48°F
weather icon Clear

Silverstone Golf Club owners ordered to restore property

A federal judge has ordered Silverstone Golf Club's new owners to roll back the clock, issuing a preliminary injunction forcing a California-based company to restore the mothballed property "as if they had continuously watered and maintained" the course after it was sold and shuttered on Sept. 1.

U.S. District Court Judge Richard Boulware on Tuesday ruled Silverstone-area homeowners suffered irreparable harm after Desert Lifestyles LLC took over the property, which he found the company failed to maintain and water, despite a Clark County District Court order.

Boulware's ruling favored attorneys for nearby homeowners, who argued in court that Desert Lifestyles willfully neglected Silverstone's turf to advance its long-term plans to repurpose the deteriorated property as a residential housing development.

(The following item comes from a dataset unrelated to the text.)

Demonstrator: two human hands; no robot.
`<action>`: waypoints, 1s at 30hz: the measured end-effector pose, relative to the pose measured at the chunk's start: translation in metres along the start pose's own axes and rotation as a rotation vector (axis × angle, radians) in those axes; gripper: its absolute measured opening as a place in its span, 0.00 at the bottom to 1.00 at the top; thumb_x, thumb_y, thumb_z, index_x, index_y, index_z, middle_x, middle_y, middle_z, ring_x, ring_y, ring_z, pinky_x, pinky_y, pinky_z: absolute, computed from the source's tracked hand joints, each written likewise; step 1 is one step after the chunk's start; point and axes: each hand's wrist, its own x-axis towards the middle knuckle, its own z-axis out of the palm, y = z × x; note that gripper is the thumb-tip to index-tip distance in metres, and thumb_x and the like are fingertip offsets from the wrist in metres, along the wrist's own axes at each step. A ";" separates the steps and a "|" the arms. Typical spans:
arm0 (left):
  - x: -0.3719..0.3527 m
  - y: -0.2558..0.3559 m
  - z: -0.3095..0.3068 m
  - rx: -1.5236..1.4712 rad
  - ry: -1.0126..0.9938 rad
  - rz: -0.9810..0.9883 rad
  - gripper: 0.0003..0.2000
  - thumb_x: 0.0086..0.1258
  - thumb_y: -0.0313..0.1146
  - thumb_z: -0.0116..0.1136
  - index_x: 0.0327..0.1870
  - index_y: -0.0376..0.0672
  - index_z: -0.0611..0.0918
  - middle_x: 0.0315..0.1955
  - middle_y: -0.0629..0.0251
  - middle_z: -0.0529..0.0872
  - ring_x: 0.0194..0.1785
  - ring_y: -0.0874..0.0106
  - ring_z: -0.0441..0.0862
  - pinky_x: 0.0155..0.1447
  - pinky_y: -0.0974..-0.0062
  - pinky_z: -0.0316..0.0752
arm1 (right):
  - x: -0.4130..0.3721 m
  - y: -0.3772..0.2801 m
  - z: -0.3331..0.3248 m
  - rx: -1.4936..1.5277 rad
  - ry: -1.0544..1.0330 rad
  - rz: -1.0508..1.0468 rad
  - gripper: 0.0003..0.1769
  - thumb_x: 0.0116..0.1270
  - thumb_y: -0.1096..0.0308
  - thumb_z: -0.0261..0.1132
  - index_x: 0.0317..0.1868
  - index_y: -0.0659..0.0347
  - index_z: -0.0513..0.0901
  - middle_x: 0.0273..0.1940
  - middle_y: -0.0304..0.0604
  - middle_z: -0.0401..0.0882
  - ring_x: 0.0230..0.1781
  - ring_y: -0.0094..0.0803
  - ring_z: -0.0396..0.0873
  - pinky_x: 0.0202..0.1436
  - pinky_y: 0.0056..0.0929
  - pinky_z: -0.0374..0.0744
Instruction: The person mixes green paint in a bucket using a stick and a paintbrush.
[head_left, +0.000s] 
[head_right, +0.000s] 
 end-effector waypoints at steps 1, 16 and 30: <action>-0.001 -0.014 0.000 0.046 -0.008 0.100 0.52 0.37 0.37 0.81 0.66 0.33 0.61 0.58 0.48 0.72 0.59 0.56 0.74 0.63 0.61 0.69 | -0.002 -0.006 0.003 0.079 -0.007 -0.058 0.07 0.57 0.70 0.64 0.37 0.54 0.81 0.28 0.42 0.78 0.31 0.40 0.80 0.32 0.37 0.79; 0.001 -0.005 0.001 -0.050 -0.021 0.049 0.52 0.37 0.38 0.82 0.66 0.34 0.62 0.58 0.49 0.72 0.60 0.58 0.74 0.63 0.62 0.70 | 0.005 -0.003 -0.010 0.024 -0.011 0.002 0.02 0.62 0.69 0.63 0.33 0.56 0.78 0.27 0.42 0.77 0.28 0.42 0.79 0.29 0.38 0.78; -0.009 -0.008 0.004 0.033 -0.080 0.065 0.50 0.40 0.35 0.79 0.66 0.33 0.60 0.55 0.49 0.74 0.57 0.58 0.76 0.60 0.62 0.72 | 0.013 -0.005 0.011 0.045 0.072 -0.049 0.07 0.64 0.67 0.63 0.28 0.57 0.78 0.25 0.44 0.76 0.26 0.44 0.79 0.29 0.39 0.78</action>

Company attorneys haven't disclosed plans for the property. They contend Desert Lifestyles has complied with all judicial orders, but can't be forced to operate an unprofitable business with the simple bang of a gavel.

U.S. District Judge Richard Boulware didn't disagree, but he did say the course's owners had some responsibility to restore the course to conditions outlined under land use covenants and other documents that came attached to Silverstone's sale.

In other words, Boulware said, "it has to look like a golf course."

He found Desert Lifestyles took "deliberate and purposeful" action to stop maintaining the course, a move he said already cost homeowners an undetermined amount in lost property values.

Boulware's order forces Silverstone's new owners to pay the course's estimated seven-figure annual water bill while related litigation works its way through the courts.

Ronald Richards, the Beverly Hills-based attorney who represents Desert Lifestyles, said he'll seek a stay on those payments while appealing Boulware's decision to the 9th U.S. Circuit Court of Appeals.

Attorney and Silverstone homeowner Melanie Hill, one of the plaintiffs named in court papers filed against Richards' company, said such a move is unlikely to gain traction at the appeals court.

She figures it's just a stalling tactic meant to encourage mediation with homeowners who, in her view, are in no mood to talk about a truce.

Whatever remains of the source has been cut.